TASK OBJECTIVE:
The answer must be every line of the records below that holds the word "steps".

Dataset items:
※ ※ ※
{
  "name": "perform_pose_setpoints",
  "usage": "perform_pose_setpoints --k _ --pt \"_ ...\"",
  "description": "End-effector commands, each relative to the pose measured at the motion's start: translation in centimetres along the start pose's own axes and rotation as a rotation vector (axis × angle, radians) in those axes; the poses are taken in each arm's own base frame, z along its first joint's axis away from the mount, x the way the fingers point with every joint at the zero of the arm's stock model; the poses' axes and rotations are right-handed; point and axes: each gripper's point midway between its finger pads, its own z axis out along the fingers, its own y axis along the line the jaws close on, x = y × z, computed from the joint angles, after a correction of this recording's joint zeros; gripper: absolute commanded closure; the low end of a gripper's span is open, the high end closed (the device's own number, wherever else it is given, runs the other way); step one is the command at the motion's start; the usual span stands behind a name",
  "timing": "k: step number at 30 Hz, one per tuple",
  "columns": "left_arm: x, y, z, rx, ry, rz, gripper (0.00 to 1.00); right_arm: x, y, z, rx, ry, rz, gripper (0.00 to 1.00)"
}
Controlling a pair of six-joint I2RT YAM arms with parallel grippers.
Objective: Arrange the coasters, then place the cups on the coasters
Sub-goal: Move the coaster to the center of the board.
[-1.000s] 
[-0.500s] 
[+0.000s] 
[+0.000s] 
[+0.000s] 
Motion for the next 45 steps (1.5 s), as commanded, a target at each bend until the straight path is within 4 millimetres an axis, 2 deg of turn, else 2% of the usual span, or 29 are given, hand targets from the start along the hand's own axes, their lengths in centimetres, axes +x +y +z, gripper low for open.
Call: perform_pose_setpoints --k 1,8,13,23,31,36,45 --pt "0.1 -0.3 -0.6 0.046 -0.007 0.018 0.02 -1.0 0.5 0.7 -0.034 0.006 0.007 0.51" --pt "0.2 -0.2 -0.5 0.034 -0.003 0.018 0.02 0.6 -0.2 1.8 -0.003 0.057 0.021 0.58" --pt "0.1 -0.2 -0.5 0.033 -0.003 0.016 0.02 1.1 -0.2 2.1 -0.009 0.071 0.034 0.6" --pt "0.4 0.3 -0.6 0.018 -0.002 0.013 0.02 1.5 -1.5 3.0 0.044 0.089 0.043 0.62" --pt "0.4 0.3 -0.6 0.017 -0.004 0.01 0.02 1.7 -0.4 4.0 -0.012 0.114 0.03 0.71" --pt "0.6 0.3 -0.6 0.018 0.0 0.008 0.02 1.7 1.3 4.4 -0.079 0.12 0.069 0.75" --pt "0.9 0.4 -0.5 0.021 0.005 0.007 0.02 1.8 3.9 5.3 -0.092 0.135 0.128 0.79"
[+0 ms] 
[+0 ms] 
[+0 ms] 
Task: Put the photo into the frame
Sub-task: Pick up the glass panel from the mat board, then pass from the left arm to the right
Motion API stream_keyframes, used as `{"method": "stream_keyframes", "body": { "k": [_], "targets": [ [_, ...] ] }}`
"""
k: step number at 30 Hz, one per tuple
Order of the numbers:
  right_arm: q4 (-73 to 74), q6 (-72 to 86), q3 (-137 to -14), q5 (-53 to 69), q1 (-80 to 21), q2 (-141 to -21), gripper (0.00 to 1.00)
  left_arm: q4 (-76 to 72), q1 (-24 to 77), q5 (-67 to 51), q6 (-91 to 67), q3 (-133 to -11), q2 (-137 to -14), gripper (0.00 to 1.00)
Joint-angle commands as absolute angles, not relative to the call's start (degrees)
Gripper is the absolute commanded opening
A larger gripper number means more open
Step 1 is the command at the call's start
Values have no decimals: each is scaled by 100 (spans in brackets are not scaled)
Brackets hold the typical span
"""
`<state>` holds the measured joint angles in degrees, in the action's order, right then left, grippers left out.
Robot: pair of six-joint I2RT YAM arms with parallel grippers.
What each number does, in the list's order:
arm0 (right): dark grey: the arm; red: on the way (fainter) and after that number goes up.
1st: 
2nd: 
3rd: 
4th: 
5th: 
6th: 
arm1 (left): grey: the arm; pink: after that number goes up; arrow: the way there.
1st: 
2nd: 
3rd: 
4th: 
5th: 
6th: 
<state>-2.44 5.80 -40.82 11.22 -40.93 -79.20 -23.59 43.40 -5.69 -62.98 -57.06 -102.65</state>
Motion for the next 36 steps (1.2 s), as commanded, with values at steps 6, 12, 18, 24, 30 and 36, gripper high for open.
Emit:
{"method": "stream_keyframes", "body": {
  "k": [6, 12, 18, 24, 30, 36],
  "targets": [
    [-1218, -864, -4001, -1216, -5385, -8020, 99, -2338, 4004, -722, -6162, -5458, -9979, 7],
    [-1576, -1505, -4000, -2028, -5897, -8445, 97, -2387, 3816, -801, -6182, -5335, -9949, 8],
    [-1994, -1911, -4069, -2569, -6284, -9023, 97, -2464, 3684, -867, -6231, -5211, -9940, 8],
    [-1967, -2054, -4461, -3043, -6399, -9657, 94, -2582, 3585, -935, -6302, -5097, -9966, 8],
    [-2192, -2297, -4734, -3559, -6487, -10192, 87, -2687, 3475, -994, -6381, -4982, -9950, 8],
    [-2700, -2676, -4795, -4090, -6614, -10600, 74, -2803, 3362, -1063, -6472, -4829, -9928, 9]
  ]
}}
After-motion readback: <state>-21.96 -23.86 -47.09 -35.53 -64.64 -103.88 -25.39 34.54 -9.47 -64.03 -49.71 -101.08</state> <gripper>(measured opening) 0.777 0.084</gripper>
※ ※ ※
RESPONSE TO THE TASK:
Motion for the next 45 steps (1.5 s), as commanded, a target at each bend until the straight path is within 4 millimetres an axis, 2 deg of turn, else 2% of the usual span, or 29 are given, hand targets from the start along the hand's own axes, their lengths in centimetres, axes +x +y +z, gripper low for open.
Motion for the next 36 steps (1.2 s), as commanded, with values at steps 6, 12, 18, 24, 30 and 36, gripper high for open.

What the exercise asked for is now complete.